Online food delivery apps and ride-hailing groups were bracing themselves for a wave of rider and driver strikes in the US, Canada and the UK on Wednesday, in a dispute over pay at a time when the companies are under pressure from investors to push for higher profits.
Thousands of couriers for Uber, Lyft and DoorDash in cities across North America are set to refuse to take orders on Valentine’s Day, traditionally one of the busiest nights of the year for delivery apps. Some drivers said they also planned to picket outside airports in Florida, New Jersey and Texas, and protest outside Uber’s headquarters in San Francisco.
Similarly, thousands of UK couriers for food-delivery apps Deliveroo, Just Eat Takeaway, Uber Eats and Stuart are planning to strike on the same day, in a move designed to cause maximum disruption to the businesses.
The gig worker actions are not being centrally co-ordinated, but have been spread on social media and by word of mouth, with the support of a number of labour rights groups.
The unifying complaint across countries is low pay during a cost of living crisis, at a time when groups such as Uber and Deliveroo are facing pressure from investors to demonstrate consistent profits. Meanwhile, labour rights campaigners are pushing for greater transparency on fare splits between drivers and apps.
Delivery Job UK, a pop-up collective organising the British strike, said low pay and daily hazards create “an environment of uncertainty and poverty”.
“People are tired of this. It’s getting worse as the years go by,” said Jonathan Cruz from Miami, an Uber driver for around seven years. “The gap is increasing between what the customer pays and what the driver gets . . . It’s hard to survive right now.”
In the US, Gridwise Analytics found Uber drivers’ average monthly gross earnings in 2023 dropped 17 per cent and DoorDash rider earnings nudged down 0.1 per cent, though Lyft driver earnings increased 2.5 per cent compared with a year earlier.
Based on aggregation of its user data, Rodeo, an app used by UK delivery riders to track and analyse earnings, estimated that the average pay per order on Just Eat had dropped 9 per cent to £5.59 and declined 2 per cent on Uber Eats to £4.21 in 2023, compared with 2022.
Those pay declines for drivers come as the companies seek to show investors they can consistently turn a profit, after years of sustaining heavy losses in a battle for market share.

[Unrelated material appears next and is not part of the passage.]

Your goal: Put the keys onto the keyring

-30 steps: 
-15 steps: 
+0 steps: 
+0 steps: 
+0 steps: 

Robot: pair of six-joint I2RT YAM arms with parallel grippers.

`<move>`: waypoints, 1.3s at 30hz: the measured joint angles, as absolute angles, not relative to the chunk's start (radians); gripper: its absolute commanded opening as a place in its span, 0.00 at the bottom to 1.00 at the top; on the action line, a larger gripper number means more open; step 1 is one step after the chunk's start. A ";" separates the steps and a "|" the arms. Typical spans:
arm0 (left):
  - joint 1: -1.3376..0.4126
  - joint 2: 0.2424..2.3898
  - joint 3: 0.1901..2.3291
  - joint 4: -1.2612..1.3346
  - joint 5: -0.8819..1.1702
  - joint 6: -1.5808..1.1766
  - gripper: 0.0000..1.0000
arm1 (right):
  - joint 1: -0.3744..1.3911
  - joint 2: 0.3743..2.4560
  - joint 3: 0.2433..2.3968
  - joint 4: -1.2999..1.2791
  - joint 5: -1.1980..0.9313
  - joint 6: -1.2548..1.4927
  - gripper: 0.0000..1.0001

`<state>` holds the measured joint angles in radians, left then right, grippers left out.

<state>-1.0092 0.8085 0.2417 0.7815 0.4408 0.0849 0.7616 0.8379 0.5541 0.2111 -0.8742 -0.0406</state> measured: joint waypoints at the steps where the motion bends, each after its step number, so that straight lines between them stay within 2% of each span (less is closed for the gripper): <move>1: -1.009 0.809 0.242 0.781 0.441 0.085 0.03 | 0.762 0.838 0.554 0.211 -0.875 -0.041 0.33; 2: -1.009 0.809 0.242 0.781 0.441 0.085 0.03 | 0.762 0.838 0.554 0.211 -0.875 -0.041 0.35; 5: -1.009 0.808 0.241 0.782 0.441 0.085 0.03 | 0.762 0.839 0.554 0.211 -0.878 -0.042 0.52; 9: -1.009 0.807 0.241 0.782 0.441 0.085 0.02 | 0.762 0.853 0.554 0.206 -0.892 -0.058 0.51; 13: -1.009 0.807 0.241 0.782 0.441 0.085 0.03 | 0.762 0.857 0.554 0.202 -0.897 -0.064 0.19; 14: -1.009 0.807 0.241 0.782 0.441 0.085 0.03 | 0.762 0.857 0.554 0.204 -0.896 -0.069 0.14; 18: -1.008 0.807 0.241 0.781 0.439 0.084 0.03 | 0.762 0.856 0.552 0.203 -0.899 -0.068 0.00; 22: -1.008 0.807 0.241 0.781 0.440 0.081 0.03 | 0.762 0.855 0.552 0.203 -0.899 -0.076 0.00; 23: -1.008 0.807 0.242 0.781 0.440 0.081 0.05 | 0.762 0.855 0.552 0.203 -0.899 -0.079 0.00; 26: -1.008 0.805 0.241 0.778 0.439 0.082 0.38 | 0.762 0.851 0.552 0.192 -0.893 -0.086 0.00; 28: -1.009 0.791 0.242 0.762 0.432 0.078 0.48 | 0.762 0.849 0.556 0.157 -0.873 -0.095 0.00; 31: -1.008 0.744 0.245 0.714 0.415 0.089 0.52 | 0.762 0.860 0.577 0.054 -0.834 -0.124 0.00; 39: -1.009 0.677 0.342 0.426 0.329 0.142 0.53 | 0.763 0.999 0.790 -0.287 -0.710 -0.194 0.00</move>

Uber reported its first annual operating profit last week with analysts anticipating the company might announce a share buyback during an investor day on Wednesday.
Pre-tax losses at Just Eat and Deliveroo narrowed to €317mn and £57.6mn respectively in the first six months of 2023, compared with the same period in 2022.
The gig economy has been subject to growing regulation across both sides of the Atlantic. New York last year imposed a new minimum wage law for gig workers, while European parliament and Council negotiators last week reached a provisional deal on a directive aimed at improving their working conditions.
However, the UK Supreme Court in November ruled Deliveroo riders could not be recognised as being in an “employment relationship” or be represented by trade unions for collective bargaining.
This has not prevented riders organising in less formal ways. Earlier this month, thousands of riders took part in an impromptu strike across British cities including London, Brighton and Liverpool, also prompted by Delivery Job UK.
Rodeo estimated there was a 50 per cent drop in the number of orders on Uber Eats in London during the five-hour strike, costing Uber and Deliveroo about £1mn each.
“Drivers across the US are fighting for fair wages, safety, and more this Valentine’s Day,” said Justice for App Workers, a US-based campaign group.
All the companies targeted by strikes argue they have a good relationship with the vast majority of riders.
Lyft said it was “constantly working to improve the driver experience”, and announced this month that drivers would “always make at least 70 per cent of the weekly rider fares after external fees”. Uber said: “More drivers and couriers are choosing to earn on Uber than ever before.” DoorDash declined to comment.
Deliveroo said it aimed to “provide riders with the flexible work riders tell us they value, attractive earning opportunities and protections”. Delivery company Stuart said it remained “committed to providing competitive earnings opportunities for courier partners”.
Just Eat said it took the rider concerns “extremely seriously” adding that they earned “on average, significantly over both the London and national living wage for the time they are on an order”. The UK national living wage, for those aged 23 and over, is currently £10.42 per hour.
Alfie Pearce-Higgins, co-founder of Rodeo, said the lack of transparency around pay was a “serious failing” of the gig economy and one of the “biggest weaknesses” of the model.
He added: “There are a lot of drivers who want to be flexible and independent . . . but that independence only really works if there is a competitive, transparent market and we think that is lacking.”